In 1949, Communist Party Chairman, Mao Zedong, decided that all of China was to use Beijing Time.

Solar Noon

The time of day when the Sun is at its highest in the sky is called solar noon. If everyone only followed solar time, the Sun would always be at its highest in the middle of the day, at noon.

The reason why solar time was globally abandoned in favor of time zones is that each longitude has its own solar time. This arrangement, a reality until the 19th century, proved increasingly impractical given the technological advances in transport and communication.
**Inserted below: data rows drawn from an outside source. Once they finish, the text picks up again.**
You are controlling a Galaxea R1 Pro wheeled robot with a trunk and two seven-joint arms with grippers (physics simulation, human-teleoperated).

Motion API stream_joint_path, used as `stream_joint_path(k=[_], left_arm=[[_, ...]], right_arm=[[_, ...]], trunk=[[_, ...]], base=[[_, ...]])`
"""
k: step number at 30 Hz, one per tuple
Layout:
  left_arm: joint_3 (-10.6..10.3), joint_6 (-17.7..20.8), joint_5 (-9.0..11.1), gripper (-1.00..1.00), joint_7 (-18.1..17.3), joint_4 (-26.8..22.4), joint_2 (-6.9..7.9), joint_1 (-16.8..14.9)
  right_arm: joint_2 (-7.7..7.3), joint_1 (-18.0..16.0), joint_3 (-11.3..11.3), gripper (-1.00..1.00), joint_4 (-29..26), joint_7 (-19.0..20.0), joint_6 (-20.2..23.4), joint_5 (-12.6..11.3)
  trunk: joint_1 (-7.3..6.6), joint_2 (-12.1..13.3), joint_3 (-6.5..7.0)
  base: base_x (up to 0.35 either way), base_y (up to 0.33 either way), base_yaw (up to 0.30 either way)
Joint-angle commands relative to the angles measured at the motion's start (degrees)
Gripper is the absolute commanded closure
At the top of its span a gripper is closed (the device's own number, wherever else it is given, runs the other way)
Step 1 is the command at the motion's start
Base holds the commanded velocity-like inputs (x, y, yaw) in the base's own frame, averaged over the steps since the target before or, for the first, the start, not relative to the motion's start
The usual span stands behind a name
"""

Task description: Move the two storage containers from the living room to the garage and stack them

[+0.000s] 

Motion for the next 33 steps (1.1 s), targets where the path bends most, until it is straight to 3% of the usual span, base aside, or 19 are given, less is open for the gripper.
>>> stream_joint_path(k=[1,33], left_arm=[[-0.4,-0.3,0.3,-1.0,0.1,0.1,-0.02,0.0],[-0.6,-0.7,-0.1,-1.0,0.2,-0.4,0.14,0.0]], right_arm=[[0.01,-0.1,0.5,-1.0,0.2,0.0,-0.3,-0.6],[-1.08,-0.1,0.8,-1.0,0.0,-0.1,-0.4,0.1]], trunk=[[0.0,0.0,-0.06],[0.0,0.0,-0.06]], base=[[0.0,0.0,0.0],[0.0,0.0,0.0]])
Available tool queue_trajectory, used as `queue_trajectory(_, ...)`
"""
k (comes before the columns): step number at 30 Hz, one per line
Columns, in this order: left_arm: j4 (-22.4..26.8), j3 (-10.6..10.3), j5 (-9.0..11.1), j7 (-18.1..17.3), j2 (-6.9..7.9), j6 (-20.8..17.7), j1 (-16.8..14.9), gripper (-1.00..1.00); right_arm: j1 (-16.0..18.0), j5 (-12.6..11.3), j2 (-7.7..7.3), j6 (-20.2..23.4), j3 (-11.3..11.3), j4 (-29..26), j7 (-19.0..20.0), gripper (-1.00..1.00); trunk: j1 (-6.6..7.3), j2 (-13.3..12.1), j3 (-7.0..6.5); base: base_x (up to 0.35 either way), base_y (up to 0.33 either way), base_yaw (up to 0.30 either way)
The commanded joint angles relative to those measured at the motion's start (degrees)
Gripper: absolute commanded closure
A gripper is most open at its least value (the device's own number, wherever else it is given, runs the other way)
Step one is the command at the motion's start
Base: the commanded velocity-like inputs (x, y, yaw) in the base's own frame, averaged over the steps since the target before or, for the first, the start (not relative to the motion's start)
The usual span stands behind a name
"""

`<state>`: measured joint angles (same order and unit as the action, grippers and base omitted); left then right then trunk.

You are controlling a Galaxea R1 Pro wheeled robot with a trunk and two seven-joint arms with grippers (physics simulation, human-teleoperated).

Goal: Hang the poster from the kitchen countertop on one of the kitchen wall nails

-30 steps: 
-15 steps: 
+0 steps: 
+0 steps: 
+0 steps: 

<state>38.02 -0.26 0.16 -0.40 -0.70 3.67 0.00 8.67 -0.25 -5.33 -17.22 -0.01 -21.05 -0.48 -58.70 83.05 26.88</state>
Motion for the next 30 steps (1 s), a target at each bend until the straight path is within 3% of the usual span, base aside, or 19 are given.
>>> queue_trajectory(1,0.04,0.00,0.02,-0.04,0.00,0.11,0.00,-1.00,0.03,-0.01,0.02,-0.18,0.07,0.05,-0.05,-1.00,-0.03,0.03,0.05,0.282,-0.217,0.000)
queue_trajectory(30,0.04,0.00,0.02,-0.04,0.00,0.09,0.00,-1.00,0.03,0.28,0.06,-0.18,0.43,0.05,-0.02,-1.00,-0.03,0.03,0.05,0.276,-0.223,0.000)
Most countries observe a standard time that is as close as possible to their ideal time zone to ensure that solar noon occurs around 12 o'clock.

Noon at 3 pm

Given the huge geographical dimensions of China's single time zone, solar noon occurs much later than 12 o'clock in the country's westernmost areas. In Kashgar, in western Xinjiang, solar noon can be as late as at 15:10 (3:10 pm). In eastern areas, solar noon is before 12 o'clock. For example, in Fushun, the year's earliest time of solar noon is 11:27 (11:27 am). In comparison, in Beijing solar noon is very close to 12 o'clock: between 11:58 (11:58 am) and 12:28 (12:28 pm).

Unofficial Xinjiang Time

In Xinjiang, Chinas westernmost region, the Uyghur population operate on a different local time known as Xinjiang Time or Ürümqi Time. The unofficial time zone is much closer to solar time and only 6 hours ahead of UTC, meaning that the local time is 2 hours behind Bejing Time.

While the Uyghur population usually go by Xinjiang Time, known colloquially as “local time”, other ethnicities, like the Han Chinese, normally refer to Bejing Time. This means that visitors asking for the current time in the streets of the region's capital Ürümqi might get 2 conflicting answers, depending on whom they ask.